Proses pembuatan e-coprintnya sendiri hanya memakan waktu 3 jam dengan menggunakan 2 kain yaitu kain utama dan kain blanket. Kain utama yang sudah direndam dengan pewarna ini kemudian dibentangkan dan disusun daun atau bunga yang kemudian di tutup dengan kain blanket setelahnya ditutup dengan plastik dan digulung dengan dengan dengan paralon agar motif tidak bergeser. Penggunaan 2 kain tersebut dilakukan untuk proses mentransfer pewarna alami selama proses perebusan.

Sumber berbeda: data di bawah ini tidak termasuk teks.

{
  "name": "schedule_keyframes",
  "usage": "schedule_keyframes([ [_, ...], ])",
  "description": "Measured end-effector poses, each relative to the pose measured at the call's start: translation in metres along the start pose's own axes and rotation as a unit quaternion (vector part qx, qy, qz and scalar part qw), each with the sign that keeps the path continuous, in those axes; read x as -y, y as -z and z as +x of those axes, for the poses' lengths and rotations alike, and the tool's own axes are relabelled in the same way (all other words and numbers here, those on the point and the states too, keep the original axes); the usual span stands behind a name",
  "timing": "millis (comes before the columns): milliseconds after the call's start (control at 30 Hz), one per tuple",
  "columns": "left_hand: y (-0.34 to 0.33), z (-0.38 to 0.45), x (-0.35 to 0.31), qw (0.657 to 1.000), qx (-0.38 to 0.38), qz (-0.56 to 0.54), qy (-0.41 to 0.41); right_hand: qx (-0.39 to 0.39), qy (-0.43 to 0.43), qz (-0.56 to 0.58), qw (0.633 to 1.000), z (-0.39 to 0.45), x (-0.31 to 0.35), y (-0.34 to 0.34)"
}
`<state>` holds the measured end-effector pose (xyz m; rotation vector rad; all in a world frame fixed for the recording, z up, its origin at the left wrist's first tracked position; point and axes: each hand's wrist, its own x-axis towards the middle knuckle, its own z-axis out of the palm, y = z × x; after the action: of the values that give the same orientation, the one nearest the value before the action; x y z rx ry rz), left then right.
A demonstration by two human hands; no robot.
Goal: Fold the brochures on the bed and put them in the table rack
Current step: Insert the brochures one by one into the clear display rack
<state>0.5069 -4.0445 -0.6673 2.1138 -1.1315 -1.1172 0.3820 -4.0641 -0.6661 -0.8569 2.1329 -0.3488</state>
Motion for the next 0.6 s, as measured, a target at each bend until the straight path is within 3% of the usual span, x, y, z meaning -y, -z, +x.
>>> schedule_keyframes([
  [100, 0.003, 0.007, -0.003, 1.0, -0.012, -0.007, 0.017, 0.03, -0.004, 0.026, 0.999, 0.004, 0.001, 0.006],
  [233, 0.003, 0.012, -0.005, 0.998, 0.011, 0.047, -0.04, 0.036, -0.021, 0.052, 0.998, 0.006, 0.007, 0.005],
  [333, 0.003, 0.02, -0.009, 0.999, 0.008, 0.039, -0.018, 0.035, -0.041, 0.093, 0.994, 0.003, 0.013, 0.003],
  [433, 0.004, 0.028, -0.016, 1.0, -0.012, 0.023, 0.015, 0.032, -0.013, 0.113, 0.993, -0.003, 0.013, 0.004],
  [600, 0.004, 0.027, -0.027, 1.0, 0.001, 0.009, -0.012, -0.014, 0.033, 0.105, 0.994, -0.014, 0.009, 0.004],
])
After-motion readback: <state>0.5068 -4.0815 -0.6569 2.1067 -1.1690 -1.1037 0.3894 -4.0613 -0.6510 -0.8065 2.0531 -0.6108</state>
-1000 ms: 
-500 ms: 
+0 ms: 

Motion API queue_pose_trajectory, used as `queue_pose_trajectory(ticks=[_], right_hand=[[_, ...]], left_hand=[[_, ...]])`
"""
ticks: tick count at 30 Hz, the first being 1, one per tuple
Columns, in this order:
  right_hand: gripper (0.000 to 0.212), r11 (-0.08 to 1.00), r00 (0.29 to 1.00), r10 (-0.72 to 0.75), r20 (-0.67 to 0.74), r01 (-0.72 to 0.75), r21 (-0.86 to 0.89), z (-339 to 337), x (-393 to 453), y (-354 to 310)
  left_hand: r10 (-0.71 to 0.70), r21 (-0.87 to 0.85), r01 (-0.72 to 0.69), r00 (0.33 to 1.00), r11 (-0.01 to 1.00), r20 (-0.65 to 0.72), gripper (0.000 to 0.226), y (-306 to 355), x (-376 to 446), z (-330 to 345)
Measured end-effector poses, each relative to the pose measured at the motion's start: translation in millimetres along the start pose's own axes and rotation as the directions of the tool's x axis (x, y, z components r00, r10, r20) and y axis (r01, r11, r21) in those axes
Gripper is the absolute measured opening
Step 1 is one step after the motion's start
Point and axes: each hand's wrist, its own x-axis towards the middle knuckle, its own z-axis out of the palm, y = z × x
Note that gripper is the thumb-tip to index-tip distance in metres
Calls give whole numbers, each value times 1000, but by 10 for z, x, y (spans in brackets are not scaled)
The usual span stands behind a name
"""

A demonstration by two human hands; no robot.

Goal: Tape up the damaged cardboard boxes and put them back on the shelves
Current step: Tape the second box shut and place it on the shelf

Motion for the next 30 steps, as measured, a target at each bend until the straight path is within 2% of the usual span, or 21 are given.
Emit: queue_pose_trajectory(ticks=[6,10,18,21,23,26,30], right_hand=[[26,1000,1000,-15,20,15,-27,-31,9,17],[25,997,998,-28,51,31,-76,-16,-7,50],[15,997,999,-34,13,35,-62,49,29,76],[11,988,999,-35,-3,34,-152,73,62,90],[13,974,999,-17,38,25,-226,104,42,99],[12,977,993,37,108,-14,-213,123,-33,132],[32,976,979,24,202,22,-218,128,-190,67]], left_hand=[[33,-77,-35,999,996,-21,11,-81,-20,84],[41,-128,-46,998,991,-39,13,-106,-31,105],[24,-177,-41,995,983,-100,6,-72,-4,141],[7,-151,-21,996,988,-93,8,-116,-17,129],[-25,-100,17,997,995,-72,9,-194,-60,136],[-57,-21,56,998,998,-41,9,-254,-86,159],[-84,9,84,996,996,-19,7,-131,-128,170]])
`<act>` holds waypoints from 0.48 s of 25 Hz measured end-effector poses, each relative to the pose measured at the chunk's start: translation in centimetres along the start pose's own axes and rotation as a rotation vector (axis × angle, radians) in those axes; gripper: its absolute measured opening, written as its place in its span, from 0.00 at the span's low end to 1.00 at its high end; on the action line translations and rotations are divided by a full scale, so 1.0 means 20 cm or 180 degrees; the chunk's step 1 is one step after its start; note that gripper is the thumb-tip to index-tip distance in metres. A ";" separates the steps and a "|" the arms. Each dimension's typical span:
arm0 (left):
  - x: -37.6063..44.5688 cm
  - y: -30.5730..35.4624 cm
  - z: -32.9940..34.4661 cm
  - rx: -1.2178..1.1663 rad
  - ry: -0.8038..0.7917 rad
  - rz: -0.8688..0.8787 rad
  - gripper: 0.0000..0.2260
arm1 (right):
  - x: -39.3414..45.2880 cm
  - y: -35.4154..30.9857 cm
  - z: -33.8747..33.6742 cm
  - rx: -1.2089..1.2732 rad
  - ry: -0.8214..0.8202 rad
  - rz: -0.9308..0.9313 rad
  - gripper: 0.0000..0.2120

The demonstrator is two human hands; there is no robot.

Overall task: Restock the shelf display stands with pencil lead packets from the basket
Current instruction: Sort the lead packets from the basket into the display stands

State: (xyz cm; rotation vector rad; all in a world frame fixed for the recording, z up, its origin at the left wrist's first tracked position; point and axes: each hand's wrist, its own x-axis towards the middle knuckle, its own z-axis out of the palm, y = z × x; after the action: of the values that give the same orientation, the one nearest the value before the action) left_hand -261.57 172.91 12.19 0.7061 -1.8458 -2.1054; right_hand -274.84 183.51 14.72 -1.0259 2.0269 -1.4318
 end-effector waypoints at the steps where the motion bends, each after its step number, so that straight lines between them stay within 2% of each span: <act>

Daun dan bunga yang digunakan bisa berupa apa saja yang ada di alam baik di pekarangan rumah, jalan atau bahkan rumput yang biasa di pinggiran got juga bisa di manfaatkan untuk ini.

Pewarnanya sendiri menggunakan pewarna alam dari kayu secang, kayu jambal, kayu tingi dan kayu tegeran yang direndam selama 24 jam kemudian direbus untuk menghasilkan warna.

“Kain utama yang  saya gunakan itu sutera,  karena dari serat alam juga jadi kualitanya juga bagus sedangkan blanketnya menggunakan kain rayon atau katun. Untuk prosesnya sendiri sebenarnya kalo teknik e-coprintnya hanya butuh 3 jam tapi untuk keseluruhan proses dari pembuatan pewarnanya sampe jadi itu sekitar 3 hari,” tuturnya sembari memperlihakan bahan-bahan pewarna dari kayu-kayuan tersebut.

Warga Bantarsoka itu juga menuturkan  saat ini ia telah mengembangkan usahanya dengan menggunakan media kulit sapi dan domba. Produk yang dihasilkanpun sudah beragam dari awal yang hanya menjual kain e-coprint dan baju kini sudah lebih banyak menghasilkan produk turunan seperti sepatu, tas, masker, wadah ID card, dompet dan sebagainya.

Saat ini Ia  sudah berhasil memasarkan produknya sampai keluar kota seperti Makasar, Palembang, Bandung dan Yogyakarta. Atas usahanya Ia mampu meraup omzet 15 juta perbulan.

“Harganya mulai satu juta rupiah, untuk blanketnya sendiri dimanfaatkan untuk dijadikan baju. Saya sekarang sedang mengembangkan menggunakan media kulit sapi dan domba untuk menghasilkan produk yang bervariasi,” ucapnya.

Sementara itu Kepala Bidang Perdagangan Dinas Perindustrian dan Perdagangan (Dinperindag) Kabupaten Banyumas, Retno Wulandari menjelaskan adanya pandemi ini banyak IKM yang banting stir dari usaha fashion menjadi usaha makanan. Berbeda halnya dengan usaha e-coprint ini memiliki keunikan sendiri dan masih banyak diminati. Pihaknya akan tetap mendorong dan membantu IKM untuk mempromosikan produknya salah satunya dengan melalui program Pasare Wong Banyumas dimana IKM dapat mempamerkan produknya.

“Banyak IKM dari usaha fashion karena daya beli masyarakat rendah akhirnya berinovasi beralih ke usaha makanan ataupun masker. Namun e-coprint ini berbeda dengan yang lain karena memiliki keunikan tersendiri dan kualitas bahan yang dipakai, selain itu permintaan pasar e-coprint cukup tinggi di pasaran,” kata Retno saat berkunjung ke pemilik E-coprint C’mey Modiste.